- WORK REQUEST
Lines with "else": please show every one of them from the listing below.

- RECORDS PROVIDED
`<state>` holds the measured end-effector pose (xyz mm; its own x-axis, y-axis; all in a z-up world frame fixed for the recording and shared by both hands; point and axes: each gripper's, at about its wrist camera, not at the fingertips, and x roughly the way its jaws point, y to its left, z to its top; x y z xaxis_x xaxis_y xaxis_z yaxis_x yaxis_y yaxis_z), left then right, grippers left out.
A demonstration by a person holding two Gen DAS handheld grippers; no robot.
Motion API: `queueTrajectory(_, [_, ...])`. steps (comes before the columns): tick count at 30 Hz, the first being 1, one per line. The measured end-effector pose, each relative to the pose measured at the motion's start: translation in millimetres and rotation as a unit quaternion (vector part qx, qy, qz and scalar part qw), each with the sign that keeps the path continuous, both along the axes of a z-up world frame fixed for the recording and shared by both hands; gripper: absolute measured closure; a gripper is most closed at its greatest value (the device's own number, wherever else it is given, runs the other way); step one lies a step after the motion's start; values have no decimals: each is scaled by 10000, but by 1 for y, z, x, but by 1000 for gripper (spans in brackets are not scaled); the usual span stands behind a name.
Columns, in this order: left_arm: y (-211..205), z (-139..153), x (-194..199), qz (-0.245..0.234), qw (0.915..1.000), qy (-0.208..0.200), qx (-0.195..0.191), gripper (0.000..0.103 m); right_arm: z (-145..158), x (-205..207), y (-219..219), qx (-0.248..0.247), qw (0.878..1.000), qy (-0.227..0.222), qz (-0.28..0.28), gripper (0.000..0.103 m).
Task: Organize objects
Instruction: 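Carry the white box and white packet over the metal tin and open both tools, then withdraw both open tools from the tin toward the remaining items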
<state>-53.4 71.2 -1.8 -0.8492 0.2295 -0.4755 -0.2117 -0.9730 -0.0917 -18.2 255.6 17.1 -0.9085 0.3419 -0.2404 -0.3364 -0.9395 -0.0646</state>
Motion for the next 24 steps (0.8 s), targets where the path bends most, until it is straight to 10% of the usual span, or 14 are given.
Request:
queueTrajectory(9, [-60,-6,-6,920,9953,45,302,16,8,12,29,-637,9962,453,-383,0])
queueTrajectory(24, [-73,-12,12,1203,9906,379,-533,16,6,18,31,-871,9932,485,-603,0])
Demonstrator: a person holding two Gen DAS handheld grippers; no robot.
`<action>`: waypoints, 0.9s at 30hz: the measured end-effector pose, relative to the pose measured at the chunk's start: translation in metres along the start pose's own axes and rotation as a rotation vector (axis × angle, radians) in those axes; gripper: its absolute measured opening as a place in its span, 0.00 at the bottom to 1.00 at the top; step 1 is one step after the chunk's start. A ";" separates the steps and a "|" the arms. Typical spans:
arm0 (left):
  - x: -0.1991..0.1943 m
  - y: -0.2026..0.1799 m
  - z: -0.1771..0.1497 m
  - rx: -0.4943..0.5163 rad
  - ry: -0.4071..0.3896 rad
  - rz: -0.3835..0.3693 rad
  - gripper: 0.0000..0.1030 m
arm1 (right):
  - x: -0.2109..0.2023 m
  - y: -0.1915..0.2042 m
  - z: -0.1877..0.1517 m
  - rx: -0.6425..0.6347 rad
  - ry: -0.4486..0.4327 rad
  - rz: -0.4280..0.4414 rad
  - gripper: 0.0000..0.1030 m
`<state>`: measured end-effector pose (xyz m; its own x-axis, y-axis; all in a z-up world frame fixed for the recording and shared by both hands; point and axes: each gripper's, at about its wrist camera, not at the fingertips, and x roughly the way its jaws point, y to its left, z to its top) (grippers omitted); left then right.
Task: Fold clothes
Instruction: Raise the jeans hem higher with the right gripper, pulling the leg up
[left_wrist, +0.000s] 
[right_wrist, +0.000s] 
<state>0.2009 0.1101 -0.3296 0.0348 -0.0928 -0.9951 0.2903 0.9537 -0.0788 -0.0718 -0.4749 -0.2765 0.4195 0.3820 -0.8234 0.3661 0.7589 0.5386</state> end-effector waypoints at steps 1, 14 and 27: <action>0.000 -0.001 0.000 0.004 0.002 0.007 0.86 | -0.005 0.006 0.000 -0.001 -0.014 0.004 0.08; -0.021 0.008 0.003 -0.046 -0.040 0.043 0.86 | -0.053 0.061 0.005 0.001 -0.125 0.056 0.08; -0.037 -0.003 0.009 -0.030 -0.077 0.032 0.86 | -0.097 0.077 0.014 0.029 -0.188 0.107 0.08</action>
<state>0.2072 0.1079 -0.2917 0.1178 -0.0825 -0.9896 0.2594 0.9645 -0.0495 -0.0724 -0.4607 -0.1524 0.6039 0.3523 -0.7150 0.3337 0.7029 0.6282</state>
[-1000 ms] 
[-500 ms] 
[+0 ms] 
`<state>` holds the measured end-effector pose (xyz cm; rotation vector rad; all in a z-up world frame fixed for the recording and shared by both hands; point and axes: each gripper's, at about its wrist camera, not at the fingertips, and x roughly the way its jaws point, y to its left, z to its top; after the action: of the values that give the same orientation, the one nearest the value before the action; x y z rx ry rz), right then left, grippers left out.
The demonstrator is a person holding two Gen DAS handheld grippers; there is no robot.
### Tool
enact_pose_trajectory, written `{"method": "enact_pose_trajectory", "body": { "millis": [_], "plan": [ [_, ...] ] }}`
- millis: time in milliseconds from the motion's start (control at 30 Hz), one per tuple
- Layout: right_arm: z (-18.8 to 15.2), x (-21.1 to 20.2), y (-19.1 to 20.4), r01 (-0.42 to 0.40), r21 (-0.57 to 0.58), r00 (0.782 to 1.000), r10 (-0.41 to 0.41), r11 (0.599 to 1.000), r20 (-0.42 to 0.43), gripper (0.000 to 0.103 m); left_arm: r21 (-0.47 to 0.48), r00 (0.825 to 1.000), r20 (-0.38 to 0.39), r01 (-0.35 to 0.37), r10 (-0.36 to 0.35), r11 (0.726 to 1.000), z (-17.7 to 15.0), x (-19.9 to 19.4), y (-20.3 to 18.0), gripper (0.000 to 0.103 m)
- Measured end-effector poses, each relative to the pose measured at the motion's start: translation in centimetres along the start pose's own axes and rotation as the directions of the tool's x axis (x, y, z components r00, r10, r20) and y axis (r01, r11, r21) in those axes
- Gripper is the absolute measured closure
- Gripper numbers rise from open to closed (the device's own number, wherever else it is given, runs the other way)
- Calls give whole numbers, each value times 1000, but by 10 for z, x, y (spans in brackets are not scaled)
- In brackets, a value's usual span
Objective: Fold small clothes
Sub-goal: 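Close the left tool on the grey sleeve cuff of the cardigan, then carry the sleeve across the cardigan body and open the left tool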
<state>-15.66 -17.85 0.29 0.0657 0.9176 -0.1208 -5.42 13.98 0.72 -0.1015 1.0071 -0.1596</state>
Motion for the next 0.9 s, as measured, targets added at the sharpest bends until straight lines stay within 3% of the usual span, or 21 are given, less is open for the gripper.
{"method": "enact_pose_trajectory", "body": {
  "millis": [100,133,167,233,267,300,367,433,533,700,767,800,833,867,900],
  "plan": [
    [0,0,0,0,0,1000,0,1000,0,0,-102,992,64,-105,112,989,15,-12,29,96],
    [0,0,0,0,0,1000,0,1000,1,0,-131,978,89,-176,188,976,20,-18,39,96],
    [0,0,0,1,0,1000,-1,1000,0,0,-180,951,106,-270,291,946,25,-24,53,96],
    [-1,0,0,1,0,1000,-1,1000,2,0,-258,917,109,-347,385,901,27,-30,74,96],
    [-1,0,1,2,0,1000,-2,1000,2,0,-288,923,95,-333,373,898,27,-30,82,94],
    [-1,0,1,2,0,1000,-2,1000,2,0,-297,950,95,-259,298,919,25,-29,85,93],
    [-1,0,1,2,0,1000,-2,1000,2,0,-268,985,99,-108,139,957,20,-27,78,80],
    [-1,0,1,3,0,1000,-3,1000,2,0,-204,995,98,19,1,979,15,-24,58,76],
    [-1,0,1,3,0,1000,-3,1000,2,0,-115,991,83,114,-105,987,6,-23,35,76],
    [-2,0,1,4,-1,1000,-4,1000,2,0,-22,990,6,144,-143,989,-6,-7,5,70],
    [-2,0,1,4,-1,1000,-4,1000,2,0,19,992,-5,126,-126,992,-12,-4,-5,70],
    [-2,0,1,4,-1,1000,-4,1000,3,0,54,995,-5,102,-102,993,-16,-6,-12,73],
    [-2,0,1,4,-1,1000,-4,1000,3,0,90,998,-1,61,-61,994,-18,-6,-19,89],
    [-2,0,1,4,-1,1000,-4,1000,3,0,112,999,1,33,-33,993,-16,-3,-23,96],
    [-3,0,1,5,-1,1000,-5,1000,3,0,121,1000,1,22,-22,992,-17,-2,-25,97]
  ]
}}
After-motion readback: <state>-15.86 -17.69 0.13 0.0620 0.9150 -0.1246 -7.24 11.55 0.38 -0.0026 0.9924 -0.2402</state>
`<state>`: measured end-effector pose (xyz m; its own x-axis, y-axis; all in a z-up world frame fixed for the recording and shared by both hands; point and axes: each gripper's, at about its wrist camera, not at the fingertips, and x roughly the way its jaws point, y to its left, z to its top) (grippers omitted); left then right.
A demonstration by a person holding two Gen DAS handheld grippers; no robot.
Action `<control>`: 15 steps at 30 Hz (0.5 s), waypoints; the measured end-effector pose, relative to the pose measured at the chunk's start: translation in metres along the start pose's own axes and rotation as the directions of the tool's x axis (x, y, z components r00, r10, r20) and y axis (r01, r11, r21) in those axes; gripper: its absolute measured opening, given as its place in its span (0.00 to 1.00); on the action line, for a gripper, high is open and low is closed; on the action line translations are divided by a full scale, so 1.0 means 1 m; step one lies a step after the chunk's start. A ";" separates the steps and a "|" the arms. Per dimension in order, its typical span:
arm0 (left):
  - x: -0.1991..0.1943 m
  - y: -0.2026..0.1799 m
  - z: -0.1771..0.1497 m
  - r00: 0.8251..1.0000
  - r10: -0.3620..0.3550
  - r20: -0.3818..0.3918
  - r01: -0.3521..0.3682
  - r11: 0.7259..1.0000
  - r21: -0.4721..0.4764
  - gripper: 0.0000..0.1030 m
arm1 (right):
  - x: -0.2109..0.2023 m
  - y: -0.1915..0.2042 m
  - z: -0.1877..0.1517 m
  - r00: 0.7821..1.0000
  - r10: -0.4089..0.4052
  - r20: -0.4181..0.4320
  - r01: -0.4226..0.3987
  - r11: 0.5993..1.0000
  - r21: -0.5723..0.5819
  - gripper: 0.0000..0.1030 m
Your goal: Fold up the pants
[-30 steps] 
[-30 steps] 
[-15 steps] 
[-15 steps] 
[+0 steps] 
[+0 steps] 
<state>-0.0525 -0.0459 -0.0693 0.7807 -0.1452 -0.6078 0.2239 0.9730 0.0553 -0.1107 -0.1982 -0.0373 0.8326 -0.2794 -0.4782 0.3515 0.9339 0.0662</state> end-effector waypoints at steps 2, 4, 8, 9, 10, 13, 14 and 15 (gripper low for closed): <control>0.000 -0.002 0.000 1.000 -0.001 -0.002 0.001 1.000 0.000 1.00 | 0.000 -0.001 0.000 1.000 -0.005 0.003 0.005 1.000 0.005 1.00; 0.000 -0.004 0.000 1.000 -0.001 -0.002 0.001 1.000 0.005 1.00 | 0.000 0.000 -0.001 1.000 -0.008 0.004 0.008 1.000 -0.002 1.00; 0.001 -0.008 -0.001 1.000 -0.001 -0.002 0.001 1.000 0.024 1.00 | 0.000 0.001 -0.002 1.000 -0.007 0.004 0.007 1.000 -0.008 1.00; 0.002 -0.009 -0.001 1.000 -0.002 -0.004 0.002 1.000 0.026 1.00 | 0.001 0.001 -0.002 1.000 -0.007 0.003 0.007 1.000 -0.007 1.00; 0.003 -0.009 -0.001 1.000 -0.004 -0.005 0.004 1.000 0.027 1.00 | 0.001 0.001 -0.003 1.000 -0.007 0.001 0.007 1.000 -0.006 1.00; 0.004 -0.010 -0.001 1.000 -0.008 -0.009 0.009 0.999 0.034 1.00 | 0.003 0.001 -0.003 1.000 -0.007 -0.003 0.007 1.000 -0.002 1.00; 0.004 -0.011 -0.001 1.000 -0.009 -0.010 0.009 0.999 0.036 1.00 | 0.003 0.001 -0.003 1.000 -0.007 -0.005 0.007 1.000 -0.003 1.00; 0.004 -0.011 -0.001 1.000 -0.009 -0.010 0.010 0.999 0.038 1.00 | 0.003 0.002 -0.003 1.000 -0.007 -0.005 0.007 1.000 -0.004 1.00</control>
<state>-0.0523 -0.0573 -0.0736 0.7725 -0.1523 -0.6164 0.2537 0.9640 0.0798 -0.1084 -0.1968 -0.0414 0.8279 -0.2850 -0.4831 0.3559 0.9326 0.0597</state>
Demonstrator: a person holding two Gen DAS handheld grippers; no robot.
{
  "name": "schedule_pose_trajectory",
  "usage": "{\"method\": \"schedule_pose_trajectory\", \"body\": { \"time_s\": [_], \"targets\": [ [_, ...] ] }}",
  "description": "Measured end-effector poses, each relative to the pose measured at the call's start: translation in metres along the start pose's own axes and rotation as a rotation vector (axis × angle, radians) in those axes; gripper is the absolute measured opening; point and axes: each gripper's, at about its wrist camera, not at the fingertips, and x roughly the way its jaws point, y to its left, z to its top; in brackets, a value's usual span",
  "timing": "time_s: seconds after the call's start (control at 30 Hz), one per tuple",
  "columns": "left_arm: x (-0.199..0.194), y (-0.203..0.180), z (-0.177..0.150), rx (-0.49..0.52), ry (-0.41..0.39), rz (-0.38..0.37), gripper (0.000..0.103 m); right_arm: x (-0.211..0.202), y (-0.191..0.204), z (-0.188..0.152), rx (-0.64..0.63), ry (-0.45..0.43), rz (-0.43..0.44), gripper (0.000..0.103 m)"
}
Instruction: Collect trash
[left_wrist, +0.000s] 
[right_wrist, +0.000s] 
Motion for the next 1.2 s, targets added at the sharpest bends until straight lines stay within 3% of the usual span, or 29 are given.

- RESULT
Motion API: `queueTrajectory(_, [_, ...])`. steps (comes before the columns): tick count at 30 Hz, the first being 1, one per line. The measured end-effector pose, each relative to the pose measured at the motion's start: translation in millimetres and rotation as a unit quaternion (vector part qx, qy, qz and scalar part qw), each with the sign that keeps the path continuous, both along the axes of a z-up world frame fixed for the recording and shared by both hands; gripper: absolute measured closure; a gripper is most closed at its greatest value (the device's own number, wherever else it is given, runs the other way); step one lies a step after the motion's start; values have no decimals: each is scaled by 10000, but by 1 for y, z, x, but by 1000 for gripper (spans in brackets are not scaled); the usual span stands behind a name.
- Gripper numbers rise from open to closed (the device's own number, wherever else it is given, runs the other way)

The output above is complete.